Top of Data for this exercise

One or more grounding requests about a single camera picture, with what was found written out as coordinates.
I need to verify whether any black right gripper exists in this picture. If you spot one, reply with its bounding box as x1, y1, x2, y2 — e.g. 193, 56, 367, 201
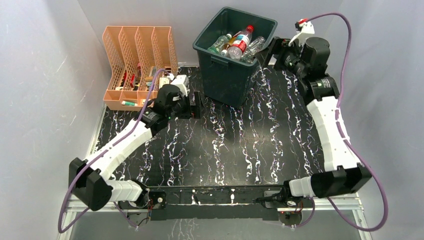
254, 37, 307, 79

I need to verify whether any clear bottle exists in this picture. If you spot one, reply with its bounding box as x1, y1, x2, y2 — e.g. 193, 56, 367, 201
240, 36, 266, 64

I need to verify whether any gold red label bottle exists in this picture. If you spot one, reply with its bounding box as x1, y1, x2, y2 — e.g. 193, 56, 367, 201
220, 31, 241, 56

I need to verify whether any green tea bottle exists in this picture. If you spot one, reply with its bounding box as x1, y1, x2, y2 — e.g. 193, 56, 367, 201
207, 33, 233, 54

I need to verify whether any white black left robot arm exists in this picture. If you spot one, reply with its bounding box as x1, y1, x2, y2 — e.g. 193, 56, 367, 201
68, 83, 204, 211

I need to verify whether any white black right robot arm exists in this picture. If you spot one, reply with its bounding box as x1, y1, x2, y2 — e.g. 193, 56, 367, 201
255, 37, 372, 208

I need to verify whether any dark green plastic bin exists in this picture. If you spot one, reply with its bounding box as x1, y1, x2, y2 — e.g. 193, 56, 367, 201
192, 6, 278, 108

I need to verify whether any small white card box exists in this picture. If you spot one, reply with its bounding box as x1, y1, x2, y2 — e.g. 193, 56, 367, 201
140, 99, 152, 106

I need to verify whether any orange plastic file organizer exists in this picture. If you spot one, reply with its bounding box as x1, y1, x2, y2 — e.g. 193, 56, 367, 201
102, 26, 179, 111

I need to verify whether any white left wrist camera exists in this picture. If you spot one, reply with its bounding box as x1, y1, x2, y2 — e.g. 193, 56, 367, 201
170, 74, 190, 97

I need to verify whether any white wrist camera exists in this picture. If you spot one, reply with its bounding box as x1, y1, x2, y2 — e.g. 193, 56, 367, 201
170, 74, 190, 97
288, 18, 315, 47

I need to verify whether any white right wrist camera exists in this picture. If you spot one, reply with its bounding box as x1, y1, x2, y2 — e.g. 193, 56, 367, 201
288, 18, 315, 47

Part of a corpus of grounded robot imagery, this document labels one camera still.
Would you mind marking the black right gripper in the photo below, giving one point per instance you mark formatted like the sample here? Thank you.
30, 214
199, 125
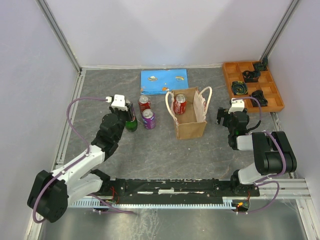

Bottom of Data for this exercise

What you will do → The output is the data above, repeated exactly, with pictures omitted.

Answer box →
One or more grounding requests about a single camera picture, with what was found written out as coordinates.
I need to verify whether any black right gripper exists in this picture. If you spot one, reply with its bounding box as x1, y1, x2, y2 — e.g. 193, 56, 367, 201
254, 37, 307, 79

I need to verify whether any clear bottle exists in this picture. If you spot one, reply with its bounding box as x1, y1, x2, y2 — e.g. 193, 56, 367, 201
240, 36, 266, 64

I need to verify whether any gold red label bottle exists in this picture. If you spot one, reply with its bounding box as x1, y1, x2, y2 — e.g. 193, 56, 367, 201
220, 31, 241, 56

I need to verify whether any green tea bottle exists in this picture. If you spot one, reply with its bounding box as x1, y1, x2, y2 — e.g. 193, 56, 367, 201
207, 33, 233, 54

I need to verify whether any white black left robot arm exists in this picture. If you spot one, reply with its bounding box as x1, y1, x2, y2 — e.g. 193, 56, 367, 201
68, 83, 204, 211

I need to verify whether any white black right robot arm exists in this picture. If you spot one, reply with its bounding box as x1, y1, x2, y2 — e.g. 193, 56, 367, 201
255, 37, 372, 208

I need to verify whether any dark green plastic bin exists in this picture. If you spot one, reply with its bounding box as x1, y1, x2, y2 — e.g. 193, 56, 367, 201
192, 6, 278, 108

I need to verify whether any small white card box exists in this picture. If you spot one, reply with its bounding box as x1, y1, x2, y2 — e.g. 193, 56, 367, 201
140, 99, 152, 106

I need to verify whether any orange plastic file organizer exists in this picture. If you spot one, reply with its bounding box as x1, y1, x2, y2 — e.g. 193, 56, 367, 201
102, 26, 179, 111

I need to verify whether any white left wrist camera exists in this picture. If you spot one, reply with its bounding box as x1, y1, x2, y2 — e.g. 193, 56, 367, 201
170, 74, 190, 97

I need to verify whether any white wrist camera exists in this picture. If you spot one, reply with its bounding box as x1, y1, x2, y2 — e.g. 193, 56, 367, 201
170, 74, 190, 97
288, 18, 315, 47

I need to verify whether any white right wrist camera exists in this picture. If you spot one, reply with its bounding box as x1, y1, x2, y2 — e.g. 193, 56, 367, 201
288, 18, 315, 47

Part of a corpus of grounded robot imagery, this document labels one camera still.
Would you mind marking the black right gripper in the photo below, giving one point per instance you mark formatted like the sample here? Thank you.
30, 214
199, 125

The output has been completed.